- Genre: Alternative, rock, indie, hip-hop
- Dates: October 4, 2008
- Locations: San Francisco, California, United States
- Years active: 2007–present
- Founders: Joshua Carter/3 Udders Productions
- Website: www.bayareaindiefest.com

= Bay Area Indie Music Festival =

Music festival in San Francisco

The Bay Area Indie Music Festival is an American music festival produced by 3 Udders Productions that happens every year in the San Francisco Bay Area. Founded in 2007, it was first held in Martinez, California at Waterfront Park. Relatively small in size it has moved to AT&T Park (parking lot A).

==History==
The first Bay Area Indie Music Festival was held in Martinez, California.

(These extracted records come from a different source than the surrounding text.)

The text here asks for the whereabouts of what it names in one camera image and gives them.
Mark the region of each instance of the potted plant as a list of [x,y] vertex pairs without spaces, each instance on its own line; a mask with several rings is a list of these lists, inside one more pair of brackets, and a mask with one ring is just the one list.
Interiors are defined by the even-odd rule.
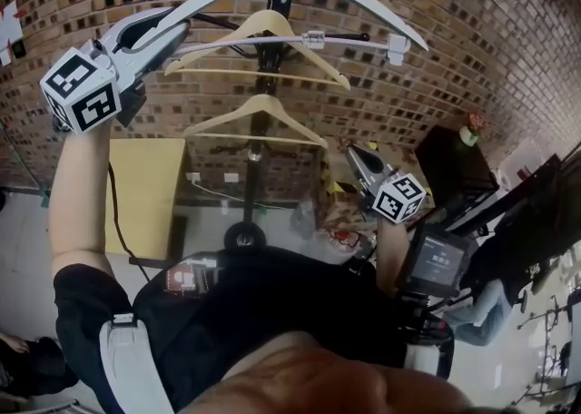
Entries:
[[466,146],[474,146],[484,130],[484,118],[479,113],[469,113],[468,123],[460,128],[460,140]]

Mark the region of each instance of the wooden table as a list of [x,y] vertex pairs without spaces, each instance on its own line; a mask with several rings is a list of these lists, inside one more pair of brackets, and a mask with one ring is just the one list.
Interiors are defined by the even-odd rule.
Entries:
[[[138,258],[165,261],[168,257],[185,148],[183,138],[111,140],[109,160],[115,175],[121,233]],[[111,181],[107,183],[105,234],[107,252],[126,254],[113,224]]]

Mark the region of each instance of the computer screen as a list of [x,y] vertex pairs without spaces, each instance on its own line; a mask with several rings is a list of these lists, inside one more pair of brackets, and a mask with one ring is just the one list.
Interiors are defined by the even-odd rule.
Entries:
[[426,236],[411,276],[439,285],[452,285],[463,256],[460,248]]

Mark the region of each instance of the white clip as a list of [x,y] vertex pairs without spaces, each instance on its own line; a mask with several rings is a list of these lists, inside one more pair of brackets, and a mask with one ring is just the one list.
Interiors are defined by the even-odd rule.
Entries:
[[399,34],[389,34],[388,50],[385,53],[385,58],[389,60],[392,65],[401,65],[403,63],[403,55],[409,51],[411,42],[409,38]]
[[325,46],[325,32],[310,30],[302,35],[302,43],[309,49],[322,49]]

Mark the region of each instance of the rack base wheel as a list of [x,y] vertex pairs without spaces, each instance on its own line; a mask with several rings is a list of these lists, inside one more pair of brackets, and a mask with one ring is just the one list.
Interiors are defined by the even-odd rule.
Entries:
[[255,223],[234,223],[224,235],[225,248],[240,248],[253,246],[261,248],[266,246],[266,235],[261,227]]

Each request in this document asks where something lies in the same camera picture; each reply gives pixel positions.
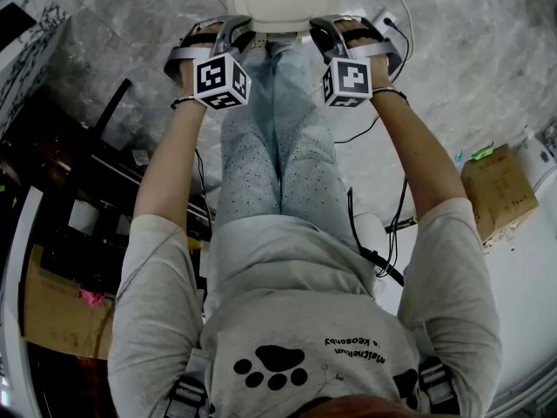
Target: gray t-shirt
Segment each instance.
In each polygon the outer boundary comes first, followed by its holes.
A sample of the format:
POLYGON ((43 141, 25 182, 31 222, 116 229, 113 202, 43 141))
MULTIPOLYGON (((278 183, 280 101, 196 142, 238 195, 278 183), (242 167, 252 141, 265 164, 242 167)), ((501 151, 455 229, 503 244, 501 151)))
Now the gray t-shirt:
POLYGON ((424 216, 404 276, 395 317, 372 297, 372 265, 333 237, 292 217, 240 219, 211 243, 204 325, 185 235, 139 217, 109 357, 118 414, 164 416, 194 348, 214 418, 284 418, 348 394, 428 412, 415 380, 415 330, 426 330, 453 373, 461 415, 484 415, 500 371, 499 318, 466 199, 424 216))

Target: leg
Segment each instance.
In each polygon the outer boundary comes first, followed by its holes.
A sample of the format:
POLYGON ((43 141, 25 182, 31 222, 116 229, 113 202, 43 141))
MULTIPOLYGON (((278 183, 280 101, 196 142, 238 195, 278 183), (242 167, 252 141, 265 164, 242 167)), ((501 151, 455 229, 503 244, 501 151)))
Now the leg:
POLYGON ((216 229, 235 219, 280 214, 269 57, 265 50, 251 51, 243 66, 252 78, 252 93, 249 104, 231 109, 222 124, 223 183, 216 229))
POLYGON ((309 61, 297 47, 275 45, 272 51, 282 213, 309 221, 358 251, 334 143, 309 92, 309 61))

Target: person
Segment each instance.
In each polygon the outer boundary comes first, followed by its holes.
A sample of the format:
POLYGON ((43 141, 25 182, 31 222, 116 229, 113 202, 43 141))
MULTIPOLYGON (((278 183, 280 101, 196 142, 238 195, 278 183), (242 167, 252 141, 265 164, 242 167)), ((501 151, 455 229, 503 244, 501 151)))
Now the person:
MULTIPOLYGON (((338 27, 364 28, 355 20, 338 27)), ((373 42, 362 37, 348 47, 373 42)), ((458 403, 449 411, 482 416, 500 371, 499 319, 460 176, 398 93, 372 98, 419 218, 395 317, 372 296, 374 266, 352 235, 334 144, 299 46, 268 44, 244 62, 252 95, 222 124, 203 309, 185 226, 205 108, 179 104, 158 145, 139 189, 116 298, 109 383, 117 412, 165 416, 170 392, 195 365, 206 391, 199 416, 430 414, 433 402, 419 382, 429 346, 452 376, 447 385, 458 403)), ((386 58, 370 63, 373 88, 391 87, 386 58)), ((191 62, 181 73, 191 95, 191 62)))

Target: bracelet
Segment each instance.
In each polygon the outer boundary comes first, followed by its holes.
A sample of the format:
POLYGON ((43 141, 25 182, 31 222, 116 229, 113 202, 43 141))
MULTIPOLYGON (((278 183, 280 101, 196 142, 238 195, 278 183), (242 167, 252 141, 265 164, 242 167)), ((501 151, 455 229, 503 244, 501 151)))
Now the bracelet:
POLYGON ((176 100, 171 104, 171 108, 172 108, 173 110, 176 110, 176 106, 177 106, 178 104, 182 104, 182 103, 185 102, 185 101, 194 101, 194 100, 196 100, 196 99, 195 99, 193 96, 186 96, 186 97, 184 97, 184 98, 176 99, 176 100))
POLYGON ((372 90, 372 95, 376 95, 377 93, 385 93, 385 92, 391 92, 391 93, 397 93, 401 98, 404 99, 404 101, 408 104, 408 99, 406 97, 406 94, 404 94, 402 91, 398 91, 396 88, 394 87, 380 87, 380 88, 376 88, 375 90, 372 90))

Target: tiled floor
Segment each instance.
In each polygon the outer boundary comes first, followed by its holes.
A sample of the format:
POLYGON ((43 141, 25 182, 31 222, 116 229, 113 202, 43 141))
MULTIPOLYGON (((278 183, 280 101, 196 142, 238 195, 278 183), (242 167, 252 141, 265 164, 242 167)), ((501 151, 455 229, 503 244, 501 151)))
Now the tiled floor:
MULTIPOLYGON (((74 15, 54 57, 52 94, 73 117, 93 124, 122 79, 130 78, 133 89, 105 136, 118 147, 152 150, 177 92, 162 72, 164 60, 193 21, 224 13, 224 0, 57 1, 74 15)), ((466 158, 492 142, 512 140, 524 125, 541 127, 556 113, 556 0, 407 2, 416 52, 398 86, 451 155, 466 158)), ((400 0, 332 0, 330 12, 371 18, 381 7, 409 33, 400 0)), ((313 45, 307 48, 318 76, 324 65, 313 45)), ((374 116, 369 104, 324 114, 336 139, 365 129, 374 116)), ((219 120, 209 113, 199 142, 211 187, 220 176, 219 120)), ((381 123, 337 150, 360 209, 387 222, 403 174, 381 123)), ((403 217, 412 211, 408 197, 403 217)))

Their lineup included Sugarcult, Scissors For Lefty, Audrye Sessions, Push To Talk, Minipop, Immigrant, Overview, National Product, Elephone, The Frail, Cold Hot Crash, Goodbye Gadget, Panda, Bel Air Academy, Eskimo Joe, The Logan, and Project Greenfield. Poor Bailey and Stepsonday were scheduled to perform but both dropped off a few days before the festival.

==Bay Area Indie Music Festival 2008==
The 2008 Bay Area Indie Music Festival will be held at AT&T Park (parking lot A) in San Francisco, California, on October 4, 2008. No lineup has been announced yet.